### Exercise description
Copy each line of the listing below exactly and drop the images.

=== Begin Enclosure ===

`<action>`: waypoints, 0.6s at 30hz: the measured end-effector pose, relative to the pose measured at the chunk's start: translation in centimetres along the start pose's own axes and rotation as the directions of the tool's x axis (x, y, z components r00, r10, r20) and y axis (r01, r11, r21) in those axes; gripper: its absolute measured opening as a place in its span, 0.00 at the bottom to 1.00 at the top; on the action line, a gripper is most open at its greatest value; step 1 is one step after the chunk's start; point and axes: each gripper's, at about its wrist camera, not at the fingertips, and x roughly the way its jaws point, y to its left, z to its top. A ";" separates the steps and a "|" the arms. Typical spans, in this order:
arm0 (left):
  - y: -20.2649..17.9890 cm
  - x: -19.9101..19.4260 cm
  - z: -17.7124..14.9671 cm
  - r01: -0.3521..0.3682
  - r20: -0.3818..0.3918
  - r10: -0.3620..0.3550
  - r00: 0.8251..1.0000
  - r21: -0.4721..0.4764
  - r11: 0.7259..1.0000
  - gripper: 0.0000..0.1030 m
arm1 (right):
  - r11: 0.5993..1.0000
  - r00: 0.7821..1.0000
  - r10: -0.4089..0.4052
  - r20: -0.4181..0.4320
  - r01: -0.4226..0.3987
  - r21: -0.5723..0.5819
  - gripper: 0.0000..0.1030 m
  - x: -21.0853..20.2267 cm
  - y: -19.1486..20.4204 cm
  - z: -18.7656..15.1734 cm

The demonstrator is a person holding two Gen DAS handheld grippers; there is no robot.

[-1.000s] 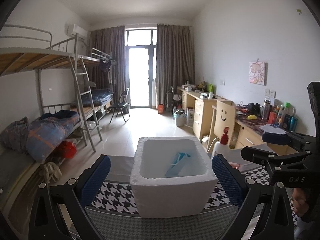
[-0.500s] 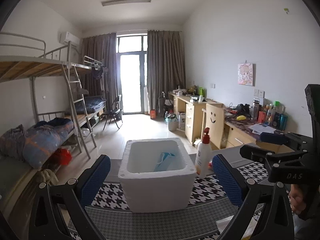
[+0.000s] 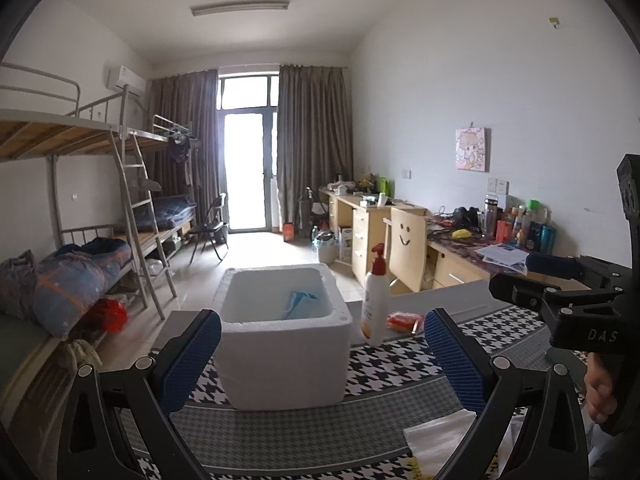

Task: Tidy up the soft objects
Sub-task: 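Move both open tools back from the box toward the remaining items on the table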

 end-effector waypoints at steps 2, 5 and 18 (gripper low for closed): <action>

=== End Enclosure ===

### Response to this task
`<action>`: waypoints, 0.6s at 30hz: the measured end-effector pose, relative to the pose measured at the chunk's start: translation in centimetres along the start pose's own axes and rotation as the directions of the tool's x axis (x, y, z components r00, r10, r20) and y axis (r01, r11, r21) in those axes; gripper: its absolute measured opening as a place in its span, 0.00 at the bottom to 1.00 at the top; on the action line, a gripper is most open at its greatest value; step 1 is one step after the chunk's start; point and axes: each gripper's, at about its wrist camera, not at the fingertips, and x roughly the way its jaws point, y to its left, z to its top. A ";" separates the steps and a "|" the arms. Typical spans, in this order:
arm0 (left):
  - y: -20.2649..17.9890 cm
  - x: -19.9101..19.4260 cm
  - z: -17.7124..14.9671 cm
  - r01: -0.3521..0.3682
  - r20: -0.3818..0.3918
  - r10: -0.3620..0.3550
  - r00: 0.8251..1.0000
  - r21: -0.4721..0.4764
  - r11: 0.7259..1.0000
  - gripper: 0.0000..0.1030 m
arm1 (right):
  - r11: 0.5993..1.0000
  - r00: 0.7821..1.0000
  - r10: -0.4089..0.4052
  - r20: -0.4181..0.4320
  - r01: -0.4226..0.3987
  - r21: -0.5723..0.5819
  - gripper: 0.0000..0.1030 m
  - x: -21.0853..20.2267 cm
  - y: -19.1486..20.4204 cm
  - z: -18.7656..15.1734 cm

The demonstrator is a person holding two Gen DAS handheld grippers; there is no robot.

[-1.000s] 
[-0.500s] 
[+0.000s] 

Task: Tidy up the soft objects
Sub-task: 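Move both open tools back from the box toward the remaining items on the table
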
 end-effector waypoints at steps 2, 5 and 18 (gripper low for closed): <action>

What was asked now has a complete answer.